Required action: Your answer must be the exact lines from the one holding "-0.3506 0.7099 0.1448" through the final line of the records below, both included, and nothing more.

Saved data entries
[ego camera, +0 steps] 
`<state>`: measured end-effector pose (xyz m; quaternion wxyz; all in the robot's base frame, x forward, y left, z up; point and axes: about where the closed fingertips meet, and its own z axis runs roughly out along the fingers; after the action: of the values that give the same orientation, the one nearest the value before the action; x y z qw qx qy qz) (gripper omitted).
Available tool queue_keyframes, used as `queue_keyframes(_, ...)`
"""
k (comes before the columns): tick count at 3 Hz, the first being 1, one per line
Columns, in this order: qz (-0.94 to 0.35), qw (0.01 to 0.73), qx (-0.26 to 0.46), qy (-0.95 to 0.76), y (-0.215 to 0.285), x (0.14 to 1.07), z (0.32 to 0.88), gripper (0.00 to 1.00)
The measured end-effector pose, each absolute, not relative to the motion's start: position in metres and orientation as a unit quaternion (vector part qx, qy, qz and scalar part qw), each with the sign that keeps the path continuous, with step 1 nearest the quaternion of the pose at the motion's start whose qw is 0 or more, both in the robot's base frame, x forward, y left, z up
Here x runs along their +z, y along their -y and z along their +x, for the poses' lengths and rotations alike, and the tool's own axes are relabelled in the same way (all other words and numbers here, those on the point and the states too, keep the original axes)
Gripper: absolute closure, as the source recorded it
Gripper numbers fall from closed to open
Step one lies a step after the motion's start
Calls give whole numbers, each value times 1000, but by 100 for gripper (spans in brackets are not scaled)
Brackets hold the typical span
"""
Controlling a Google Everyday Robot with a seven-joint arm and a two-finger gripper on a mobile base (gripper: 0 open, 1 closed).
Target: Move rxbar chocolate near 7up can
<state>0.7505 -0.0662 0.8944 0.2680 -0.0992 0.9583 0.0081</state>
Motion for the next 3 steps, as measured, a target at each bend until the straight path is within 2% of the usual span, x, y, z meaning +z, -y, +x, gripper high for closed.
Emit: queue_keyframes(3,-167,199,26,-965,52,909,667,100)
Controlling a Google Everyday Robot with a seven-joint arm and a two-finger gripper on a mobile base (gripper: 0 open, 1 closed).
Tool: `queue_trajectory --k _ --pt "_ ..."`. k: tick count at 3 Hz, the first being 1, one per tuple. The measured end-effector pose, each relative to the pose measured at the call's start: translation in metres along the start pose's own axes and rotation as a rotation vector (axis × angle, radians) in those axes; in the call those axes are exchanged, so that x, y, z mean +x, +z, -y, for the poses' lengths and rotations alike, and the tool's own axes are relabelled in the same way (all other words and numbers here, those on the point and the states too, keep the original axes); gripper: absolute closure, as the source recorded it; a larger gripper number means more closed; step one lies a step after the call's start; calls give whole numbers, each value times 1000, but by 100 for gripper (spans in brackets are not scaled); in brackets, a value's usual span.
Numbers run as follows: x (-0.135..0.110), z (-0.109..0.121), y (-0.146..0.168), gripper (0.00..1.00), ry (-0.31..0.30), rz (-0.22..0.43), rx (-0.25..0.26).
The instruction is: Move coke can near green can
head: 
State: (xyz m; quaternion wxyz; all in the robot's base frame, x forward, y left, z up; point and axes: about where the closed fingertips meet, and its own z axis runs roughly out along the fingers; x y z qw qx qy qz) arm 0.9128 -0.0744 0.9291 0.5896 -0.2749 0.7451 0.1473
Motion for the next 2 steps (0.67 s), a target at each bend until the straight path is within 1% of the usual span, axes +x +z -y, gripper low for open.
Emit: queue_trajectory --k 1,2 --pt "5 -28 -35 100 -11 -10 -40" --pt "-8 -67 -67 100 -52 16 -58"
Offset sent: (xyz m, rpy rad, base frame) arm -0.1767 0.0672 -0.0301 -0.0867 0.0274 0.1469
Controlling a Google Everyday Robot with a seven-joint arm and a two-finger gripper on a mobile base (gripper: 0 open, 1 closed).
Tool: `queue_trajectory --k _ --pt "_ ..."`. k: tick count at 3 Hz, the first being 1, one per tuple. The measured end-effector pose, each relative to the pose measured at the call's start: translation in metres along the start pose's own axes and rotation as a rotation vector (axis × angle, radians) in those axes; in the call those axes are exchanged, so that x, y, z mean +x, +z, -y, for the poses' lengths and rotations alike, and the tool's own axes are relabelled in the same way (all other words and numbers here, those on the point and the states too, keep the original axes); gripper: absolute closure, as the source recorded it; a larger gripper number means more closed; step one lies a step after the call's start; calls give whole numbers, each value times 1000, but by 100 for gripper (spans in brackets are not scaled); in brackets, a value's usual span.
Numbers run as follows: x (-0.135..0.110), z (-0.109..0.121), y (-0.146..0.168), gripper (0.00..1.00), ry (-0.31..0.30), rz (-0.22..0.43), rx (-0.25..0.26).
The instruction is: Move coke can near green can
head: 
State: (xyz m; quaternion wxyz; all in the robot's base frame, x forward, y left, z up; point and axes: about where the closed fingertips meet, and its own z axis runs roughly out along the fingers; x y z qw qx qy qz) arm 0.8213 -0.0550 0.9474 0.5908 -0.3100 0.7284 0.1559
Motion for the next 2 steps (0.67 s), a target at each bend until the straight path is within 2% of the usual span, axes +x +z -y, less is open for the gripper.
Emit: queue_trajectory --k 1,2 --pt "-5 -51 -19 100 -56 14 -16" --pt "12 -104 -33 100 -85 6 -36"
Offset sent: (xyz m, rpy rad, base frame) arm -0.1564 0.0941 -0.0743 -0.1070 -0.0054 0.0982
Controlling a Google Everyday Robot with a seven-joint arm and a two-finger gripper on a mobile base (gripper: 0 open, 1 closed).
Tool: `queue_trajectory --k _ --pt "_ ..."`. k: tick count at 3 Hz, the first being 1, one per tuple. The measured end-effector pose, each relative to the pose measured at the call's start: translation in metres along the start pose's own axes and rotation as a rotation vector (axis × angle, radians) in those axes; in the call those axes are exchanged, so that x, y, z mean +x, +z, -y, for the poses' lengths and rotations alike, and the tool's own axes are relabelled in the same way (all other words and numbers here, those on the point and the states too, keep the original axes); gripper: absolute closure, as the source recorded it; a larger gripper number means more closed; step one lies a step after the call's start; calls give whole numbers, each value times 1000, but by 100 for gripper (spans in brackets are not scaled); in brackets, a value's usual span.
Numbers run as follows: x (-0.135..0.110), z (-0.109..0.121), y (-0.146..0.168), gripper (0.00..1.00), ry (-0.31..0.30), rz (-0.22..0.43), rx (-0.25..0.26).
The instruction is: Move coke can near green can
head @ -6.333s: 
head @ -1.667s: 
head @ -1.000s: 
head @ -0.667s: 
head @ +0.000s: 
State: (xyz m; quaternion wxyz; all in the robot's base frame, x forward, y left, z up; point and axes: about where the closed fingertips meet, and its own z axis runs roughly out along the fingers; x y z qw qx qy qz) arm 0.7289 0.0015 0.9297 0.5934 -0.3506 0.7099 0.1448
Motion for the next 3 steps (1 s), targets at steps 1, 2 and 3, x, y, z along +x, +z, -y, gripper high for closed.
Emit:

Exercise solution:
State: (xyz m; quaternion wxyz; all in the robot's base frame, x forward, y left, z up; point and axes: about where the closed fingertips meet, and its own z axis runs roughly out along the fingers; x y z qw qx qy qz) arm 0.7289 0.0015 0.9297 0.5934 -0.3506 0.7099 0.1448
Motion for the next 3 steps (1 s), targets at steps 1, 2 and 3, x, y, z along +x, +z, -y, gripper high for closed.
Emit:

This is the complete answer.